● DESCRIPTION OF THE TASK
When you reach the line that contains "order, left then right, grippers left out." in the data below, start reproducing lines exactly, and stop after the line that contains "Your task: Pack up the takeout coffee".

● INPUT
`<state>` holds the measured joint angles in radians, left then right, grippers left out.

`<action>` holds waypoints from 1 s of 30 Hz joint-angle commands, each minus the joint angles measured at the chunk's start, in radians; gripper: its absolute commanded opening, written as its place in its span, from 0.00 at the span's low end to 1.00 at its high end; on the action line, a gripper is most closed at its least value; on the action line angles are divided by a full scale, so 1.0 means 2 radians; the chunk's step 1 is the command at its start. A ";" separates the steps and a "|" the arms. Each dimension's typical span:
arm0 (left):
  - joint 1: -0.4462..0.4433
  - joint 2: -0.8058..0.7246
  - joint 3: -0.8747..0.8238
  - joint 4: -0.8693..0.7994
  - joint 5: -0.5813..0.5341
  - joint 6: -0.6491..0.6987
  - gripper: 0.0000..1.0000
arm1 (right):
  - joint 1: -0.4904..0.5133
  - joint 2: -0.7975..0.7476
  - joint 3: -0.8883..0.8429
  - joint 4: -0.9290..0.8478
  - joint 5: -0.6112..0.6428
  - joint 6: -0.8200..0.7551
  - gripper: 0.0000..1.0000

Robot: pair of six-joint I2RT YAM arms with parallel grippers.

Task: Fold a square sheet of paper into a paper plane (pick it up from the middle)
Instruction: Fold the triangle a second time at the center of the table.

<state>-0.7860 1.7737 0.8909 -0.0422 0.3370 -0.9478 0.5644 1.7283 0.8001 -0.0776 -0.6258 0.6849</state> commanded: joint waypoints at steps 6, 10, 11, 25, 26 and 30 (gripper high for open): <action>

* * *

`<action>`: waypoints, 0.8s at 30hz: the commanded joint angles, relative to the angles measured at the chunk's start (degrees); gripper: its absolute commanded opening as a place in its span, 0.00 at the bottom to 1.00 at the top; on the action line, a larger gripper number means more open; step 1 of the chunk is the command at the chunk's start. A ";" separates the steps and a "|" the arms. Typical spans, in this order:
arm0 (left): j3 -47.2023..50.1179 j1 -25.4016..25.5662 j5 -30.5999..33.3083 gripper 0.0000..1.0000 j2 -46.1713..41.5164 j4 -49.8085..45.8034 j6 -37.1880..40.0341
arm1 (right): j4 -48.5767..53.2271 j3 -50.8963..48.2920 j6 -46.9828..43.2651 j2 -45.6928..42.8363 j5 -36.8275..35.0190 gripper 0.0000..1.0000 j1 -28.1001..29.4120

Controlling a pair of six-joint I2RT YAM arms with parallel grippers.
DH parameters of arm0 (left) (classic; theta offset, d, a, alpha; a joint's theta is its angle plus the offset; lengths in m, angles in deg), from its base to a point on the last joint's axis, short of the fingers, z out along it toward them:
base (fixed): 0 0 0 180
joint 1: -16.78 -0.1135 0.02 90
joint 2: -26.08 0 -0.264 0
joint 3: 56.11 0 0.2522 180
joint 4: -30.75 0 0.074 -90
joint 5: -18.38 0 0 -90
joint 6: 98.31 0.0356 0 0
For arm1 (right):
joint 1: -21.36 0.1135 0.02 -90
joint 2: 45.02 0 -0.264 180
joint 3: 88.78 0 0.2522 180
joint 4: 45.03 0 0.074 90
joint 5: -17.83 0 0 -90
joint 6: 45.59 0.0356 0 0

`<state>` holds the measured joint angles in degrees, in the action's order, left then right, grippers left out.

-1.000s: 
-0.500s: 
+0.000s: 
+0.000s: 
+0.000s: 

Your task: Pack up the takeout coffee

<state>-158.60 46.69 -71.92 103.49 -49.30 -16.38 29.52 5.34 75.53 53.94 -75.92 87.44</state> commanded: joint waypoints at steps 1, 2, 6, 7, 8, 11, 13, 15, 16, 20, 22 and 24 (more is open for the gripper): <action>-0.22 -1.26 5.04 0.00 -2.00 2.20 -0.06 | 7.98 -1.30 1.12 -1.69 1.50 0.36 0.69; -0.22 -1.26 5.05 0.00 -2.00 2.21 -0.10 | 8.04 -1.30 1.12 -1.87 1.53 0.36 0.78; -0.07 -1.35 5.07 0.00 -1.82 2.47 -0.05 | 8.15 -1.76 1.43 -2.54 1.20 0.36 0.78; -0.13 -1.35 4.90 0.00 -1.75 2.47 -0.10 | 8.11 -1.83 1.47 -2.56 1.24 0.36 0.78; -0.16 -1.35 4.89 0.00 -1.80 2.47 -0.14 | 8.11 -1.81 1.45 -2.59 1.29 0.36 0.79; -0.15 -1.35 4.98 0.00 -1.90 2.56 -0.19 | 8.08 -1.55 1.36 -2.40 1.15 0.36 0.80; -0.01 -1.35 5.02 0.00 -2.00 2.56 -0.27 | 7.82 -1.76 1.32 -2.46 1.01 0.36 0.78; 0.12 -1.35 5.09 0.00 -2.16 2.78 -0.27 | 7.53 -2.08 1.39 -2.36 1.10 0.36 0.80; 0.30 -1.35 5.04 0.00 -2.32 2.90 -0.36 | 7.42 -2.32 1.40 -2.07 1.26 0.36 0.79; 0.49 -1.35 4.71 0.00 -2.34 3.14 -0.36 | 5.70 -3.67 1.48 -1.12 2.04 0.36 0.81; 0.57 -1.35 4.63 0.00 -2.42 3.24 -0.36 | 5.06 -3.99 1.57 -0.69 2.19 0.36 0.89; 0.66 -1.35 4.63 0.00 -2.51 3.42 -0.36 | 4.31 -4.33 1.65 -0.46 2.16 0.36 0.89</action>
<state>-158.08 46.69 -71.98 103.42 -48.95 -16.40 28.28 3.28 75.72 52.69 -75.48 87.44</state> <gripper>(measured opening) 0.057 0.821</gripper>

● WRITTEN SOLUTION
`<state>` holds the measured joint angles in degrees, in the action's order, left then right, grippers left out.

-1.000s: 
-0.500s: 
+0.000s: 
+0.000s: 
+0.000s: 

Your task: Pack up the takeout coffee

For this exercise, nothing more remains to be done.